**WHAT YOU ARE ASKED TO DO:** Answer with one figure only, the number of lines below in which "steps" occurs.
--- STORED DATA Enclosed Below ---
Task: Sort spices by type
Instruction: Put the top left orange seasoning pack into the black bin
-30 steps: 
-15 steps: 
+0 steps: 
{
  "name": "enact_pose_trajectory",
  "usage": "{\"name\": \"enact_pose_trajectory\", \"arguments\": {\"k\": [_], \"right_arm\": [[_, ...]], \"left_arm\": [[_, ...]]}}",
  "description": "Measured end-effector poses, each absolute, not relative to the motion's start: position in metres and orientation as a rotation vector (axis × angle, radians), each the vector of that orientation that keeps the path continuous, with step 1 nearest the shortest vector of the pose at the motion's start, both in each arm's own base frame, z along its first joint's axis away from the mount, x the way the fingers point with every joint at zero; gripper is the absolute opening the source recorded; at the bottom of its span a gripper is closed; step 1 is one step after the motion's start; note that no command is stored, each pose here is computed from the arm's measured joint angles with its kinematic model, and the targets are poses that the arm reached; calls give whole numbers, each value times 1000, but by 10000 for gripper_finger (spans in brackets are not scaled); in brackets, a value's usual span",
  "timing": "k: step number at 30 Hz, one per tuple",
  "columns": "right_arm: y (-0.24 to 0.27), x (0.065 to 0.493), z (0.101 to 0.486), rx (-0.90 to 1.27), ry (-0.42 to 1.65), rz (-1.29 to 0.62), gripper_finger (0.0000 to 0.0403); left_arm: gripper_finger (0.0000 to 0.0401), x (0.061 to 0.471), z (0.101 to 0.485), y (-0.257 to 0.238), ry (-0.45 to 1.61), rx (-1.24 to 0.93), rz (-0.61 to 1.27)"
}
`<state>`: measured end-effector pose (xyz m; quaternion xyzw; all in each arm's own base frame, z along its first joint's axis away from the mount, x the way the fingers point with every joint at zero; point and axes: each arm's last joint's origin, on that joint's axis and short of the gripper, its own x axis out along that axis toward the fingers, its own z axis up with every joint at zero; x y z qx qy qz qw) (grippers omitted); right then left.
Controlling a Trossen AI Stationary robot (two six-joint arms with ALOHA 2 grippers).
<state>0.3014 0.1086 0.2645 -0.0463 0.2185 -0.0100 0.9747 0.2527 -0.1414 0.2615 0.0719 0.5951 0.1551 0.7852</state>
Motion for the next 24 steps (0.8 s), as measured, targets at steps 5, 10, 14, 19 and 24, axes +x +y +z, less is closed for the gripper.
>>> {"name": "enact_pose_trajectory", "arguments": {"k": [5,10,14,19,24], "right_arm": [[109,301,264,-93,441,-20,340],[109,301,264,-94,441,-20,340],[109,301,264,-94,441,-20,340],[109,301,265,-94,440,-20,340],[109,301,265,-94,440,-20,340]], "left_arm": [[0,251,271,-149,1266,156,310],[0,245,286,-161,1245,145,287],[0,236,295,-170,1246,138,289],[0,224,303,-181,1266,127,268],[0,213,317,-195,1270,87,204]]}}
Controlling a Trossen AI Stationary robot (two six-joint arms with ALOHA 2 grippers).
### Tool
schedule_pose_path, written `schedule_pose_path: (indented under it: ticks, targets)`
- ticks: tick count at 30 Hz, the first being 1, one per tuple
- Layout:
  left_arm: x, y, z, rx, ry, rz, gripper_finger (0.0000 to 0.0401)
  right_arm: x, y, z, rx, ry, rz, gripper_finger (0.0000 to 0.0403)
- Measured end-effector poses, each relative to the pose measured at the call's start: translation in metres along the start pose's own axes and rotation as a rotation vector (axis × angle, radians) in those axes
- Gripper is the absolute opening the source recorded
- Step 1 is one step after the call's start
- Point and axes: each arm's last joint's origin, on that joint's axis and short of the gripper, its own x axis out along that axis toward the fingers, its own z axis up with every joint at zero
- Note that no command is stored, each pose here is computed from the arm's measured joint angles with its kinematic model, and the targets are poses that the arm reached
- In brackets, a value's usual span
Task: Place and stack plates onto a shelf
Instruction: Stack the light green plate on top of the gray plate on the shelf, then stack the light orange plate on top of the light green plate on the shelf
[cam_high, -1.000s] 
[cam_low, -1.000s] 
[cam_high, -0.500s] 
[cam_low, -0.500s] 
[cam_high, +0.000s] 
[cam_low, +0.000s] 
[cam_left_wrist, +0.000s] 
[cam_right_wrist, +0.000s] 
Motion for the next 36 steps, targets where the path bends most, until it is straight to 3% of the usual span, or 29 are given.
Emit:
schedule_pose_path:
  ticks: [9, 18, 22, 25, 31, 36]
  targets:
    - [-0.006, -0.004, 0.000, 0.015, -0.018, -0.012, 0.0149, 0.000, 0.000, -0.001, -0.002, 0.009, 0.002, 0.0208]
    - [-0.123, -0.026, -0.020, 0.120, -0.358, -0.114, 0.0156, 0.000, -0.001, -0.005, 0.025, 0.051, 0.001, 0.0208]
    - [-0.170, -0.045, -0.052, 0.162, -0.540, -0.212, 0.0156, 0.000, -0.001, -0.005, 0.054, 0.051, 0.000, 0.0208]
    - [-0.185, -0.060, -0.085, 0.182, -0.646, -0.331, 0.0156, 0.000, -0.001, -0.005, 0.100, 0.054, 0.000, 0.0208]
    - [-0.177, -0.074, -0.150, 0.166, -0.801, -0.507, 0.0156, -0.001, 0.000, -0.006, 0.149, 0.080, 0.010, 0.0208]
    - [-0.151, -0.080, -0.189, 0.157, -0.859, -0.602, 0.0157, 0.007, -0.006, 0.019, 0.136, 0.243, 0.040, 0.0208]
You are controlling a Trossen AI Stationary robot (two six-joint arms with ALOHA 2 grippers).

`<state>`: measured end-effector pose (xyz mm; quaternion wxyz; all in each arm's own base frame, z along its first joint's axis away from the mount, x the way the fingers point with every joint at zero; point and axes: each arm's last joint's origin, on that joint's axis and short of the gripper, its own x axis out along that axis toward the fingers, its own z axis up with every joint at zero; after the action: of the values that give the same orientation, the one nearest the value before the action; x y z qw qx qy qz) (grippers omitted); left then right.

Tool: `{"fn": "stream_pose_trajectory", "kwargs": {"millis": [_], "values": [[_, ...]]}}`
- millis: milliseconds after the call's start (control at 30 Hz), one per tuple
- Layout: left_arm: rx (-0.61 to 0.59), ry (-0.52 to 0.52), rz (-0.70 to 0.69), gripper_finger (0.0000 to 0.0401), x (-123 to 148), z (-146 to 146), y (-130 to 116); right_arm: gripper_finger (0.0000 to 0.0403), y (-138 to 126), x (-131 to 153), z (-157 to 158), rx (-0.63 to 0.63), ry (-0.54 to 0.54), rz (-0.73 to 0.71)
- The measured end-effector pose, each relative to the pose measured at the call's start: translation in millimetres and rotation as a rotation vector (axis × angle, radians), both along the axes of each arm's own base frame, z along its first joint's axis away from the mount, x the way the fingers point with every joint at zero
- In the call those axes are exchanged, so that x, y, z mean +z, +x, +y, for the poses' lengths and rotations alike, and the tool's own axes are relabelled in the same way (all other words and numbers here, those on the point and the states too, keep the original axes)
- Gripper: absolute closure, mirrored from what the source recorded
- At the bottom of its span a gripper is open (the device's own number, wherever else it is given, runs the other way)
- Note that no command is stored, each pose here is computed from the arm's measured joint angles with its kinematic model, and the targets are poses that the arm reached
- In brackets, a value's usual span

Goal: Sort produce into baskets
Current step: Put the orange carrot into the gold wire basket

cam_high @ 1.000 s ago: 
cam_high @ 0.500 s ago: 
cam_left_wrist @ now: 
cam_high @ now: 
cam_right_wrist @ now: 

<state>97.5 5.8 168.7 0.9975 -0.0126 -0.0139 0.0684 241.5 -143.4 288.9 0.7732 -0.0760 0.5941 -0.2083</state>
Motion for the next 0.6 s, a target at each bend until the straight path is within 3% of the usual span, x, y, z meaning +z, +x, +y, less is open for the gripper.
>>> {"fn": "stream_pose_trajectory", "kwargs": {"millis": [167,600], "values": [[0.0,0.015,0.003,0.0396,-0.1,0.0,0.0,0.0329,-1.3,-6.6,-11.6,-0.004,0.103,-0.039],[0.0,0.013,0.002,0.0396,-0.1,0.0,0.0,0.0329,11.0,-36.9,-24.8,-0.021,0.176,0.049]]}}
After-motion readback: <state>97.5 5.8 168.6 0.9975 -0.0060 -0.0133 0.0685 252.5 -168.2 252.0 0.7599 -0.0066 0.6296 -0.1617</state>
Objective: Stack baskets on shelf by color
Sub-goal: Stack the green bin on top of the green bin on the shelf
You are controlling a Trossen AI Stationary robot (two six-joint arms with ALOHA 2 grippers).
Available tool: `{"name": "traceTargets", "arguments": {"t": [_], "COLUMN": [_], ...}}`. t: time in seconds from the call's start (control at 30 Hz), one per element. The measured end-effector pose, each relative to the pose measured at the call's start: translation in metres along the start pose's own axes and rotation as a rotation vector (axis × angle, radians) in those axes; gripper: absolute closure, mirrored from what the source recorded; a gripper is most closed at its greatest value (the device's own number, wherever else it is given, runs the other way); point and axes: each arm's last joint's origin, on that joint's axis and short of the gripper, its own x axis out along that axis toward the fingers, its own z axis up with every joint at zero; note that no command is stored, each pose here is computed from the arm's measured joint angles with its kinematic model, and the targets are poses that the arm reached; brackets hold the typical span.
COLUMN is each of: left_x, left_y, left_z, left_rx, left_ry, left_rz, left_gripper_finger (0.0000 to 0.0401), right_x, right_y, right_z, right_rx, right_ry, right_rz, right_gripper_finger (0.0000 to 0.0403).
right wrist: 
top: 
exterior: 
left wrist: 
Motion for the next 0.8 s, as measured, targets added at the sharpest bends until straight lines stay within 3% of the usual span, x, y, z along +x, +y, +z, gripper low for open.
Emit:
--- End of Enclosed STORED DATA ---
**FINAL ANSWER:** 5